# Smart Cars?



## blackroc (Mar 26, 2005)

Just wondering if anyone has seen slot car bodies modeled after any of the Smart cars. When I was in Germany a few months ago, I picked up a couple of die cast Smart Roadsters. Seems like they could make some great little racing bodies. Attached are a few pics for anyone who may not have seen them.


----------



## JordanZ870 (Nov 25, 2004)

I have wanted one of the 1:1 smart cars for a few years now. I had even found the website at one time. There is an even smaller version of this car. It had interchangable body panels. Change the color of your car in an afternoon...sounds fun!
A slot car body would be mighty fun too! Nice looking DC!


----------



## clausheupel (Jan 27, 2005)

*HO Smart and other micro cars...*

Hi there,

funny, I did a diecast conversion of a "standard" Smart car some years ago. 










It was a bit tricky to get the T-Jet chassis adapted to that body with only very few front and rear overhang, but it worked.










I don´t have this car anymore (once gave the body away with a trade package) but the shortened to the max chassis is still in use:










The A-class Mercedes is a real cool runner: Weird Jack´s low profile silicones were a great improvement from ground down stock T-Jet rubber tires!

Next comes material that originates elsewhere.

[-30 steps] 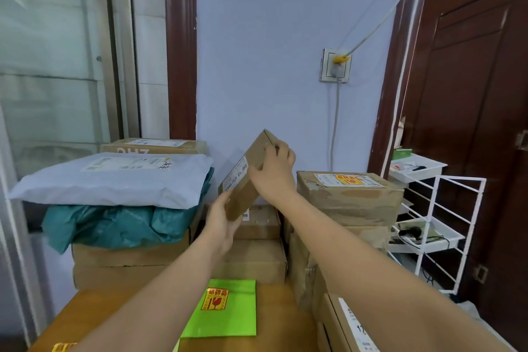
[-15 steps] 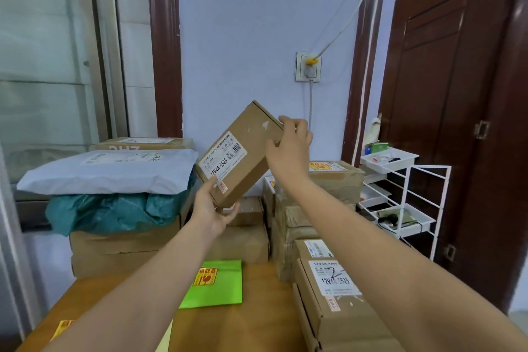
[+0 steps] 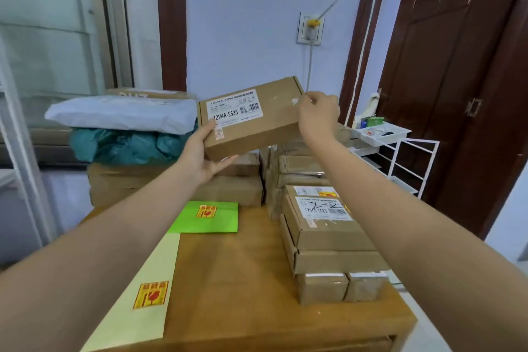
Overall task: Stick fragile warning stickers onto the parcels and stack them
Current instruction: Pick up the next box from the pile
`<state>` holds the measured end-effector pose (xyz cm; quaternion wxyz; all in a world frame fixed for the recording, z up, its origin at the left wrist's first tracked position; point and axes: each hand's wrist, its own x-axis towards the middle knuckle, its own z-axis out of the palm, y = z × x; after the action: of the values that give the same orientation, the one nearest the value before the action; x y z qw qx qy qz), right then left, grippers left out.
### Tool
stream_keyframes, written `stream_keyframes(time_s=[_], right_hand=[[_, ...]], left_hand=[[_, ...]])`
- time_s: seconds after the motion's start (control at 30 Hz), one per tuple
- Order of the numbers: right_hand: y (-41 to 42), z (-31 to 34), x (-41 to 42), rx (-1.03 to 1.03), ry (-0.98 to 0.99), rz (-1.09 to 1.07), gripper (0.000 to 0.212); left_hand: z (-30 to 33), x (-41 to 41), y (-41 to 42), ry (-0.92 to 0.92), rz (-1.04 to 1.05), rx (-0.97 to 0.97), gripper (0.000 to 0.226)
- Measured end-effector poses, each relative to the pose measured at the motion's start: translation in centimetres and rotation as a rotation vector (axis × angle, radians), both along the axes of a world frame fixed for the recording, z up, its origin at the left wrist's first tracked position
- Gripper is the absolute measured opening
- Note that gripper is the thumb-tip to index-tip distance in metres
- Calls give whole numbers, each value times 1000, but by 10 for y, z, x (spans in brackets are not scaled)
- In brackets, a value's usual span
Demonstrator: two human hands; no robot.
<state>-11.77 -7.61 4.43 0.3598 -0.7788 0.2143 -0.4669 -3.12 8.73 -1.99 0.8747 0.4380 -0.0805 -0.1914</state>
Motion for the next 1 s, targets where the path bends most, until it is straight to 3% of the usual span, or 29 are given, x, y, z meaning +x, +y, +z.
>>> stream_keyframes(time_s=[0.27, 0.43, 0.6, 0.8, 1.0], right_hand=[[25, -25, 4, 72, -26, 258, 32], [55, -59, 10, 160, 22, 310, 39], [76, -101, 12, 202, 139, 330, 40], [80, -158, 4, 288, 303, 407, 59], [76, -202, -14, 416, 397, 316, 52]], left_hand=[[-16, 3, 46, 20, 59, 48, 32], [-44, 3, 74, 20, -8, 125, 14], [-75, 2, 97, 39, 47, 221, 13], [-119, -2, 113, 62, 60, 388, 40], [-154, -13, 107, 6, 31, 629, 51]])
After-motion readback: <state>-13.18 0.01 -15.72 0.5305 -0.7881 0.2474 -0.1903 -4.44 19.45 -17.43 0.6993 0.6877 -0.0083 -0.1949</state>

Any more micro racers on all those tracks out there???

Greetings from Germany,

Claus

www.c-jet500.de.vu


----------



## AfxToo (Aug 29, 2003)

Claus, as always, quite an impressive (and very cute) little model you've created.

I'd love to drive a real Smart Car instead of my 12 mpg gas hog pickup. But as long as I'm sharing the road with 80,000 lb (36000+ kg) vehicles with half asleep drivers and SUV armed soccer moms who keep one hand permanently attached to a cell phone and the other wrapped firmly around a cup of Starbucks I'm going to steer clear of those wee little wonders.


----------



## JordanZ870 (Nov 25, 2004)

Well I'll be dinged! There it is! Now I just gotta find one of those diecast cars!
Very nice!


----------



## TX Street Racer (May 8, 2004)

AfxToo said:


> But as long as I'm sharing the road with 80,000 lb (36000+ kg) vehicles with half asleep drivers and SUV armed soccer moms who keep one hand permanently attached to a cell phone and the other wrapped firmly around a cup of Starbucks I'm going to steer clear of those wee little wonders.



Yep, I agree Dave.....driving a smart car around here on the Texas roadways would surely mean a grizzly death.....with all of the SUV's,tractor trailers, HUGE Diesel 4X4 pickups, and speed demons..... :drunk:


----------



## roadrner (Jul 21, 1999)

AfxToo said:


> and SUV armed soccer moms who keep one hand permanently attached to a cell phone and the other wrapped firmly around a cup of Starbucks .


 
It still amazes me how many times a day I see this phenomenon. Can't imagine having to be on th phone all the time.:freak: rr


----------



## blackroc (Mar 26, 2005)

makes me wish I had a suction cup dart gun that I could shoot at them with a banner that says "Get off the phone, put away the makeup, and watch the road!"


----------



## JordanZ870 (Nov 25, 2004)

We have billboards in MN. that say "Hang up and DRIVE!"


----------



## ParkRNDL (Mar 20, 2002)

AfxToo said:


> But as long as I'm sharing the road with 80,000 lb (36000+ kg) vehicles with half asleep drivers and SUV armed soccer moms who keep one hand permanently attached to a cell phone and the other wrapped firmly around a cup of Starbucks I'm going to steer clear of those wee little wonders.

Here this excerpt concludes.